**** Data below ****
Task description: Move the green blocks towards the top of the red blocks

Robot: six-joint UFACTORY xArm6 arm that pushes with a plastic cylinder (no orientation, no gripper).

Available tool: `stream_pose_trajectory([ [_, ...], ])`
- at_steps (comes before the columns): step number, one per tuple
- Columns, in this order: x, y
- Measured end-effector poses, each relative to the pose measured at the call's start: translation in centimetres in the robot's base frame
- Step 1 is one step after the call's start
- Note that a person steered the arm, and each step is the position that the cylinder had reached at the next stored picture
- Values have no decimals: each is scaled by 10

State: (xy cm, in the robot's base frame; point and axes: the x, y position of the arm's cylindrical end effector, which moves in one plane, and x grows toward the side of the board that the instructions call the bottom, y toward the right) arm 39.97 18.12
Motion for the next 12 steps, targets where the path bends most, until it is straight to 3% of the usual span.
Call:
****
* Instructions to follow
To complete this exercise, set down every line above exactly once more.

* Task solution
Task description: Move the green blocks towards the top of the red blocks

Robot: six-joint UFACTORY xArm6 arm that pushes with a plastic cylinder (no orientation, no gripper).

Available tool: `stream_pose_trajectory([ [_, ...], ])`
- at_steps (comes before the columns): step number, one per tuple
- Columns, in this order: x, y
- Measured end-effector poses, each relative to the pose measured at the call's start: translation in centimetres in the robot's base frame
- Step 1 is one step after the call's start
- Note that a person steered the arm, and each step is the position that the cylinder had reached at the next stored picture
- Values have no decimals: each is scaled by 10

State: (xy cm, in the robot's base frame; point and axes: the x, y position of the arm's cylindrical end effector, which moves in one plane, and x grows toward the side of the board that the instructions call the bottom, y toward the right) arm 39.97 18.12
Motion for the next 12 steps, targets where the path bends most, until it is straight to 3% of the usual span.
Call:

This completes the answer to the exercise.